1.5 Million American Veterans are at Risk of Homelessness Right Now

veterans at risk of homelessness

When the US military advertises on TV, what they sell is a dream. The viewer sees a fantastical adventure unfolding before their very eyes. It is one where freedom fighters take death-defying leaps of faith, where fighter jets burst through the skies, where soldiers emerge from billows of smoke and march together while drums of victory beat softly in the background.

And through these commercials and in-person recruitment ads, they aren’t just offered a pair of boots and a firearm. They’re offered a once-in-a-lifetime opportunity to take on a whole new identity. This new identity comes complete with a salary, a seemingly free education, and the chance to be a national hero embarking on an epic journey.

We all know the cold reality is much harsher. Soldiers are in wars, not adventures. The events they participate in are likely to mark them for a lifetime, for better or worse. And when they return home from the battlefield, in place of victory music and salutes, they will be greeted with an increased vulnerability to homelessness.

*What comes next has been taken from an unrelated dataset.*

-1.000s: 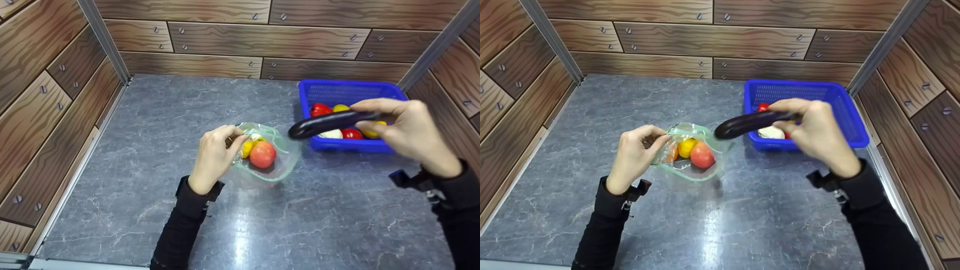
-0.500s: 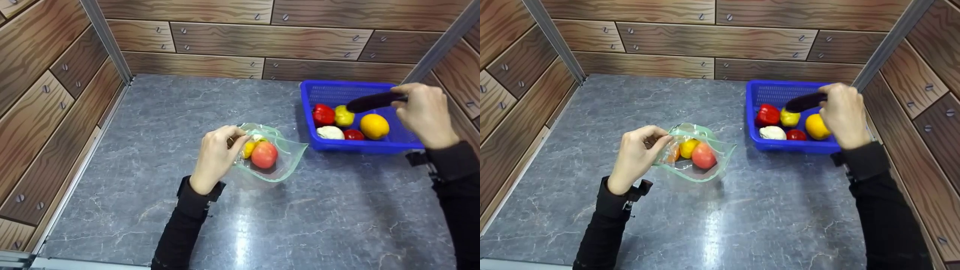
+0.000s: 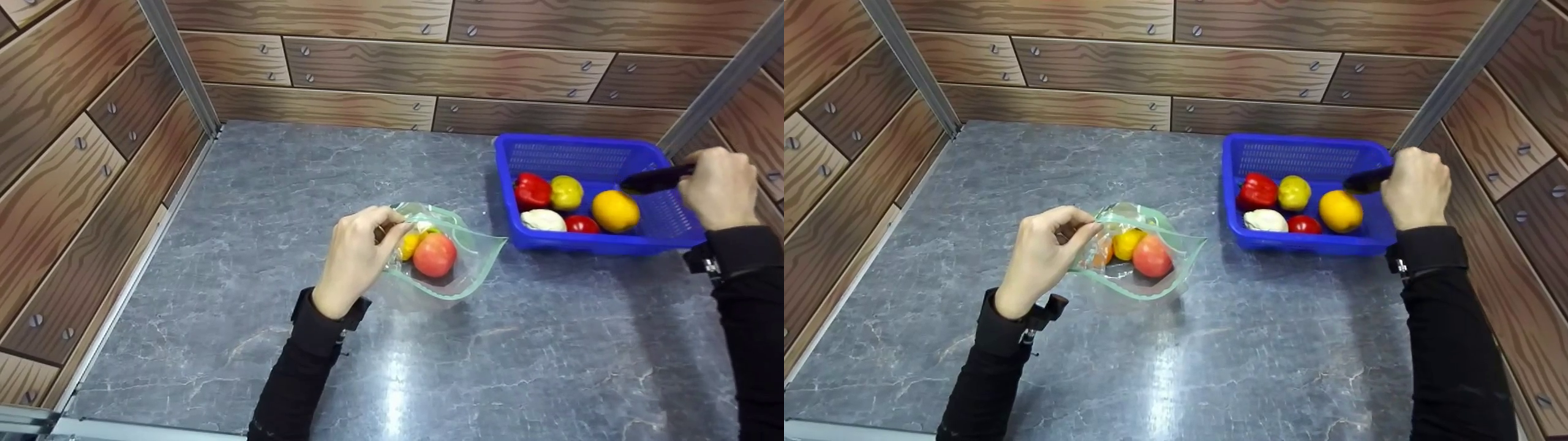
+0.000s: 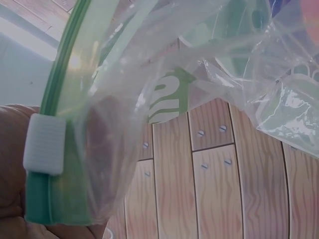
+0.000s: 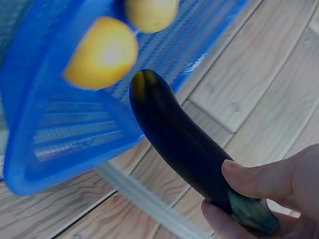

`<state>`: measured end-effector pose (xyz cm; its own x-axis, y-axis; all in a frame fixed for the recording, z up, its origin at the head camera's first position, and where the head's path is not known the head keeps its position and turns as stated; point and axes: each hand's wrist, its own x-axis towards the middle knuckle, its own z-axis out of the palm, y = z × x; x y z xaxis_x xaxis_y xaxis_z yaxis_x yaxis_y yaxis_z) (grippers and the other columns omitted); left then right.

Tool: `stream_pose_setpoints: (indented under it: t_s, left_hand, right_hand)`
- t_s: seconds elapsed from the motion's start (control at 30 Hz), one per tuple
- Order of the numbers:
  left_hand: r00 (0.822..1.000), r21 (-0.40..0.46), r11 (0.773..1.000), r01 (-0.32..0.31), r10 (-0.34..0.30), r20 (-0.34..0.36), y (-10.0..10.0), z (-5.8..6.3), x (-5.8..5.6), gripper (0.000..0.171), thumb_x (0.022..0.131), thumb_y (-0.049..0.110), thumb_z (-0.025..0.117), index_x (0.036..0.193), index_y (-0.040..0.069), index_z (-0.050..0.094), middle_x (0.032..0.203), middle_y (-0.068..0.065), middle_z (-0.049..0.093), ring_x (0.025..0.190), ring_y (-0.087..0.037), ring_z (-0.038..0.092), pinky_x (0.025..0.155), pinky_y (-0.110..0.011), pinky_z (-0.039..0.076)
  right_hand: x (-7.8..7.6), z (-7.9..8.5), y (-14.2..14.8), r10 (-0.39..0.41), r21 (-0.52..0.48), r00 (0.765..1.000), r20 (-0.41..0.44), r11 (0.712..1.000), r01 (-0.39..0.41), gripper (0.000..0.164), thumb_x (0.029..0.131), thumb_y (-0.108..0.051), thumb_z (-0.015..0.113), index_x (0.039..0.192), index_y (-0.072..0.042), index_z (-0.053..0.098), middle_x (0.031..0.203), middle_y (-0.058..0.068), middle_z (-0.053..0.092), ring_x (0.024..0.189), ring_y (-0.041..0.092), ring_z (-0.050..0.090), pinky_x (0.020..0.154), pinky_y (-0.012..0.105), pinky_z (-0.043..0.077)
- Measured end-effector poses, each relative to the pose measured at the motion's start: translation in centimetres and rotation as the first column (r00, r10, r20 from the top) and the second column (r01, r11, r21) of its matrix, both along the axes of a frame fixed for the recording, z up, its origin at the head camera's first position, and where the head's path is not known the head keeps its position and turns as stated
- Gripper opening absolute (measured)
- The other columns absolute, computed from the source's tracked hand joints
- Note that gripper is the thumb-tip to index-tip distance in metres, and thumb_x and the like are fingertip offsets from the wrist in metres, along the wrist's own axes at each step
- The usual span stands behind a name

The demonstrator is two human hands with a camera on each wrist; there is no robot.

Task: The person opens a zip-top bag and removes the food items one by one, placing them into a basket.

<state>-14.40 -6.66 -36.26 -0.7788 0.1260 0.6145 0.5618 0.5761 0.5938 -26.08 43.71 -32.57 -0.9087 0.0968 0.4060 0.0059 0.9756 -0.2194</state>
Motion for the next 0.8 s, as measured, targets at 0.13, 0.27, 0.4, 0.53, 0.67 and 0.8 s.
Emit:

Who Are the 1.5 Million Veterans Facing Homelessness Today?

At this very moment, 1.5 million American war veterans face the very real possibility of falling into homelessness in the near future. This is not to mention those vets whose fate has already been sealed, whose new foxhole is a broken-down vehicle in a dimly lit Walmart parking lot or a corner off the beaten path in an unfamiliar city. To truly empathize with their plight, we must attempt to know them. We must understand how they got here, and the role we all played in their dire situation.

A couple of recent studies set their sights on identifying who was most likely to join the military and why. Current opinion primarily comprises of stereotypical information. Liberal-leaning thinkers are more likely to see soldiers as enlisting out of desperation for finances and/or education. Meanwhile, conservative citizens envision the reason as selfless and community-driven.

In the end, neither camp is exactly right. Instead, about 47% of respondents cited a love of country or sense of duty. Roughly 43% cited the possibility of financial and/or educational gains. Most surprising was the fact that the bulk of people who join the military hail from middle-class backgrounds. They often enlist at the behest of a family member who previously served.

Now we have a clearer picture of who winds up on the battlefield and why. This is a person from an average earning family who feels inspired to follow a family member’s footsteps they view as a hero. Perhaps they enter the militia with a sense of duty, an heir of patriotism, a need for finances and education, or all of the above. What they probably don’t expect is to return home more vulnerable to homelessness than ever before.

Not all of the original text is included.